This module contains the FlexNetPacket packet-level network simulator. It models the cluster that runs DNN training job based on TopoOpt, Fat-Tree, SiP-ML, Expander and abstract switch network topologies. The source code was extended from the Opera simulator from NSDI 2020, please check the original README file here.
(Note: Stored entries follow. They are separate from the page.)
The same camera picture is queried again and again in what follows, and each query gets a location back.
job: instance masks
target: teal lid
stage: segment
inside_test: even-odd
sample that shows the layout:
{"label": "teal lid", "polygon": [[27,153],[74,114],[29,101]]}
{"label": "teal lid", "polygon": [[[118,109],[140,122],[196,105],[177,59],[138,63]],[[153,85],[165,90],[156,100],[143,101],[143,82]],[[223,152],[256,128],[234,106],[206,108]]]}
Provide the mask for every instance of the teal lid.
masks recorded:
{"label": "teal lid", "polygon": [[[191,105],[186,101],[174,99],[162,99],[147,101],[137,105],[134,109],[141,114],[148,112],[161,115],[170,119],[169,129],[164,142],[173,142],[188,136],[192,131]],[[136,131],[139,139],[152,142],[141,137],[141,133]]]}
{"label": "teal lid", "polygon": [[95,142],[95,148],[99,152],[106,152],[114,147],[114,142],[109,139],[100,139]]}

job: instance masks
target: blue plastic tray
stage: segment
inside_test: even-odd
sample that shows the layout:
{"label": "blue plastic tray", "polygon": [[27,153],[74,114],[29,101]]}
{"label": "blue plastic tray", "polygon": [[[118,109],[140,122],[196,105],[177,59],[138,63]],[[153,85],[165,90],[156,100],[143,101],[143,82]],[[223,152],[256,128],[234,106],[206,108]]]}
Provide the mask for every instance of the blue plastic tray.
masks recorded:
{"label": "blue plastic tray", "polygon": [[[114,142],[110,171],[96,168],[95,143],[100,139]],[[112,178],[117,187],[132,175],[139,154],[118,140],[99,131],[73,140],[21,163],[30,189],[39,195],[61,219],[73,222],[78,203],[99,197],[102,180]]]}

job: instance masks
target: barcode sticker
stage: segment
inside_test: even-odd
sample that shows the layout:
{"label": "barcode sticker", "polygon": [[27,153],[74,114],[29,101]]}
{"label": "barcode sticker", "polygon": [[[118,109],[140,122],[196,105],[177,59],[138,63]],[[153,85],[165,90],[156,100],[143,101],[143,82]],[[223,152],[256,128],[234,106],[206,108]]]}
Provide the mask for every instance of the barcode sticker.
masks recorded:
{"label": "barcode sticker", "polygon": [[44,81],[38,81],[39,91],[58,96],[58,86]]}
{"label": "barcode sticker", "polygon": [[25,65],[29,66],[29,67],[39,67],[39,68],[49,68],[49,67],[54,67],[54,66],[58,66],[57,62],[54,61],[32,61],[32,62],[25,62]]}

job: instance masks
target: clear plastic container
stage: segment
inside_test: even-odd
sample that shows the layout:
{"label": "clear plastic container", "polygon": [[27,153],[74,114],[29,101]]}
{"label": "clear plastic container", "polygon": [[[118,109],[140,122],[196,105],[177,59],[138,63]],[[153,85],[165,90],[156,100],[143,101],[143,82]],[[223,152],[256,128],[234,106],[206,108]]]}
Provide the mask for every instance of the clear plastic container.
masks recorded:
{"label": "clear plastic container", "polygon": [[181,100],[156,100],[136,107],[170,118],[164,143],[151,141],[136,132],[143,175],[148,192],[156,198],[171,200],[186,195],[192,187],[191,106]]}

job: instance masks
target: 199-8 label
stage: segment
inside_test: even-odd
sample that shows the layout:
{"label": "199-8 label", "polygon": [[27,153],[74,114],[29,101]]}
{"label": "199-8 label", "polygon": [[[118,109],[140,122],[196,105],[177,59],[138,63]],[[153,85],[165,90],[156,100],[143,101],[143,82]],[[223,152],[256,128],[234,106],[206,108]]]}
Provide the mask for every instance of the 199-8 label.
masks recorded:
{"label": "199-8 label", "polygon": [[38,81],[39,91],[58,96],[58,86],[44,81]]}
To build the FlexNetPacket simulator, from the top level directory run:
export FF_HOME=<directory of FlexNet>
cd src/clos
make
cd datacenter
make
The executables are found in the src/clos/datacenter
folder. They have the name "htsim_...". The following table provides details on each executable:
Executable | Network Topology |
---|---|
htsim_tcp_fattree |
Fat-Tree network topology, single job |
htsim_tcp_flat |
Flat Network topology (switchless) for single job. Use this executable for TopoOpt and expander |
htsim_tcp_fc |
Fully connected topology for single job |
htsim_tcp_os_fattree |
Oversubscribed Fat-Tree where the ToR switches are oversubscribed |
htsim_tcp_aggos_ft |
Oversubscribed Fat-Tree where the aggregation layer is oversubscribed |
htsim_tcp_dyn_flat |
Dynamic network used to simulate SiP-ML |
htsim_tcp_fattree_multijob |
Fat-Tree network topology used to simulate multiple DNN jobs concurrently |
htsim_tcp_aggos_fattree_multijob |
Oversubscribed (aggregation switches) Fat-Tree network topology used to simulate multiple DNN jobs concurrently |
FlexNetPacket's major extention from the htsim simulator allows it to take a taskgraph (in FlatBuffer) generated from FlexNet simulator. To achieve this, src/clos/ffapp.*
was implemented as an API to read and process these such taskgraphs. In addition, a few network topologies are added, notably the dynamic network executable that simulates SiP-ML. The network scheduler code can be found at src/clos/dyn_net_sch.*
.
Each topology's "main" function can be found in src/clos/datacenter/main_tcp_*.cpp
, which provides detailed description on the input arguments for the executable.